An Amperometric Biosensor for Glucose Determination Prepared from Glucose Oxidase Immobilized in Polyaniline-Polyvinylsulfonate Film

1
Department of Chemistry, Faculty of Sciences, Gazi University, Ankara 06500, Turkey
2
Department of Chemistry, Institute of Sciences, Gazi University, Ankara 06500, Turkey
*
Author to whom correspondence should be addressed.
Sensors 2011, 11(8), 8152-8163; https://doi.org/10.3390/s110808152
Received: 24 June 2011 / Revised: 8 August 2011 / Accepted: 16 August 2011 / Published: 22 August 2011
(This article belongs to the Section Biosensors)

Abstract

: In this study, a novel amperometric glucose biosensor with immobilization of glucose oxidase on electrochemically polymerized polyaniline-polyvinylsulphonate (Pani-Pvs) films has been accomplished via the entrapment technique. Electropolymerization of aniline on the Pt surface of the Pt electrode was carried out at constant potential (0.75 V, vs. Ag/AgCl) using an electrochemical cell containing aniline and polyvinylsulphonate. Firstly, the optimum working conditions for preparing polyaniline-polyvinylsulfonate films were investigated. Determination of glucose was carried out by the oxidation of enzymatically produced H2O2 at 0.4 V vs. Ag/AgCl. The effects of pH and temperature were investigated and the optimum pH value was found to be 7.5. The storage stability and operational stability of the enzyme electrode were also studied. The results show that 75% of the response current was retained after 16 activity assays. The prepared glucose biosensor retained 80.6% of initial activity after 40 days when stored in 0.1 M phosphate buffer solution at 4 °C.

1. Introduction

Determination of glucose is essential due to its clinical and industrial importance. Rapid determination of blood sugar is very important for treatment and control of diabetes. Thus; numerous efforts have been devoted to the development of glucose biosensors with fast and accurate response. The immobilization technique for localizing an enzyme at the surface of various electrodes plays a very important role in research on glucose biosensors. Conducting polymers are being widely used in biosensor applications because they provide stable and porous matrices for biocomponent immobilization and they also facilitate the electron transfer process. The most widely used conducting polymers for immobilization of enzymes are polyaniline, polypyrrole, polythiophene etc. [15].
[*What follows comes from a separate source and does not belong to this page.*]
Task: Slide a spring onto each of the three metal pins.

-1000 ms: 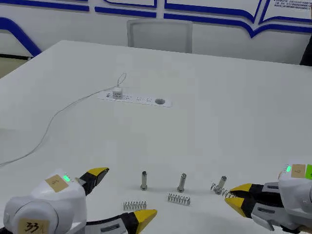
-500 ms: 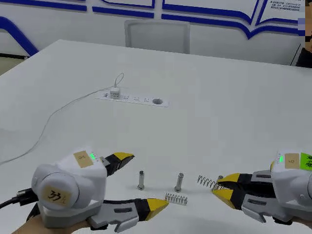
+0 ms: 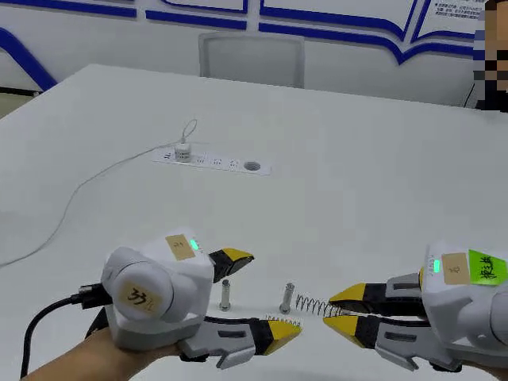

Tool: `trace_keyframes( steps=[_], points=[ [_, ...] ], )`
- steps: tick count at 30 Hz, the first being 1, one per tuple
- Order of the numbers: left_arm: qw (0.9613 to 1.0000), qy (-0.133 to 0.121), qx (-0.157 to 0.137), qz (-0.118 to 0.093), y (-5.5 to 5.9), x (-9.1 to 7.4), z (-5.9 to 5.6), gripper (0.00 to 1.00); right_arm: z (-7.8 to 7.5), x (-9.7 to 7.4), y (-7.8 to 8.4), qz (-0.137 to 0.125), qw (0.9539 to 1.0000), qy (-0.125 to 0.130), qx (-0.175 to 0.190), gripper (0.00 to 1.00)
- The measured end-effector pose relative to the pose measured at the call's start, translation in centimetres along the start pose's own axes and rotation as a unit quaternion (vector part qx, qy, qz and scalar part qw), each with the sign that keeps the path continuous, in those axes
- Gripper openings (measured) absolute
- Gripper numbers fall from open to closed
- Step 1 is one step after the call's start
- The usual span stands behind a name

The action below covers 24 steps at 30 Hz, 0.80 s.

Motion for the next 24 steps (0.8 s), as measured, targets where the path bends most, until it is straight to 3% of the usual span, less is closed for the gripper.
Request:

Most electrochemical glucose biosensors are based on the glucose oxidase (GOx) enzyme, which catalyzes the oxidation of glucose to gluconolactone which is hydrolyzed to gluconic acid and hydrogen peroxide. The quantification of glucose can be achieved via electrochemical detection of the enzymatic release of H2O2 [6,7]:

Glucose + O 2 H 2 O 2 + gluconic acid H 2 O 2 O 2 + 2 H + + 2 e

In this study, first the optimum working conditions to prepare the polyaniline-polyvinylsulphonate (Pani-Pvs) film were investigated. Then we report the immobilization of glucose oxidase onto the Pani-PVS film for determination of glucose via an entrapment procedure. Effects of the immobilization process on kinetic parameters, storage and operational stability of the enzyme were investigated. The optimum working conditions of the biosensor with respect to the substrate concentrations, the pH and temperature were investigated.

2. Experimental Section

2.1. Equipment and Reagents

The electrochemical studies were carried out using an Epsilon EC electrochemical analyzer with a three-electrode cell. The working electrode was a Pt plate (0.5 cm2). The auxiliary and the reference electrodes were a Pt wire and Ag/AgCl electrode (3 M KCl), respectively. The pH values of the buffer solutions were measured with an OrionModel 720A pH/ionmeter. Temperature control was achieved with a Grant W14 thermostat. Glucose oxidase (EC 1.1.3.22, purified from aspergillus niger and with an activity of 10 unit mL−1) and glucose were purchased from Sigma. Aniline and sodium polyvinylsulphonate (Pvs) were supplied by Merck and Aldrich, respectively. All other chemicals were obtained from Sigma. All the solutions were prepared using double distilled water.

2.2. The Electropolymerization of Aniline in the Presence of Polyvinylsulphonate

The surface of the Pt was mechanically, chemically, and electrochemically pretreated prior to the coating process. The surface was first polished with silicon carbide 1200/P2500 grinding paper and subjected to a Bunsen flame. It was then dipped in acetonitrile, ethanol, concentrated HCl, and concentrated nitric acid for 5 min each. The surface was then washed thoroughly with double distilled water before being scanned in 5 M H2SO4 between −2.0 and 2.0 V for electrochemical treatment. It was again washed with double distilled water and then with acetone to remove any traces of water which may have remained on the surface. This process was repeated prior to each coverage [8]. The surface of the pretreated electrode was covered with a conducting polyaniline in polyvinylsulphonate media. A 10 mL solution containing 0.2 M aniline, 2.5 mL (25%) sodium polyvinylsulphonate was prepared. The electrode was immersed into this solution and the system was purged with purified argon for 10 min in order to remove any traces of oxygen. The polymerization was carried out by using constant potential of 0.75 V for 1 h (vs. Ag/AgCl electrode (3 M KCl)). The electrode was washed with buffer solution after the coating process.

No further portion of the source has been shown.